» EXERCISE AIM:
Your copy of the data should match it exactly, except that the pictures are gone.

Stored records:
·····
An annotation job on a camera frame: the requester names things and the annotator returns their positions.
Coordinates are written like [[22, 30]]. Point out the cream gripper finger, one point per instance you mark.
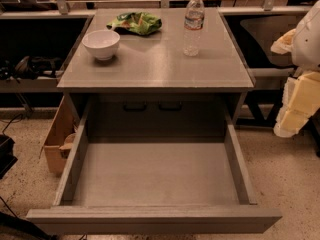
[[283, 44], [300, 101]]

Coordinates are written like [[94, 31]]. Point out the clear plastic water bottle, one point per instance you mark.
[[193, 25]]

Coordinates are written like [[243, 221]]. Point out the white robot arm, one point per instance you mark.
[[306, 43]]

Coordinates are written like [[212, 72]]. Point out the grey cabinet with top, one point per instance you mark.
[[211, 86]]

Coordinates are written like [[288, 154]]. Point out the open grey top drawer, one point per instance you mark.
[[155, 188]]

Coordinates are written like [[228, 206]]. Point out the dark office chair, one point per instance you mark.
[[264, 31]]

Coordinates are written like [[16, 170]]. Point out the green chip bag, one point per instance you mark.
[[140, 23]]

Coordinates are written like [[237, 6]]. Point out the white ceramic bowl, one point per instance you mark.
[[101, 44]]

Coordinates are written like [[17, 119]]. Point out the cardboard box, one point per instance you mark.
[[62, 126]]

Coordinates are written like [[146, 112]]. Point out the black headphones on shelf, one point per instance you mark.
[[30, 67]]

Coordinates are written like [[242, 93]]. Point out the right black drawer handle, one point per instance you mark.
·····
» RESULT FOR THIS EXERCISE:
An annotation job on a camera frame: the requester names things and the annotator returns their positions.
Coordinates are written like [[22, 30]]. Point out the cream gripper finger, one point per instance you mark.
[[283, 44], [300, 101]]

Coordinates are written like [[94, 31]]. Point out the clear plastic water bottle, one point per instance you mark.
[[193, 25]]

Coordinates are written like [[243, 221]]. Point out the white robot arm, one point per instance you mark.
[[306, 43]]

Coordinates are written like [[212, 72]]. Point out the grey cabinet with top, one point per instance you mark.
[[211, 86]]

Coordinates are written like [[288, 154]]. Point out the open grey top drawer, one point per instance you mark.
[[155, 188]]

Coordinates are written like [[228, 206]]. Point out the dark office chair, one point per instance you mark.
[[264, 31]]

Coordinates are written like [[16, 170]]. Point out the green chip bag, one point per instance you mark.
[[140, 23]]

Coordinates are written like [[237, 6]]. Point out the white ceramic bowl, one point per instance you mark.
[[101, 44]]

Coordinates are written like [[17, 119]]. Point out the cardboard box, one point per instance you mark.
[[62, 126]]

Coordinates are written like [[146, 112]]. Point out the black headphones on shelf, one point per instance you mark.
[[30, 67]]

Coordinates are written like [[242, 93]]. Point out the right black drawer handle, one point per instance you mark.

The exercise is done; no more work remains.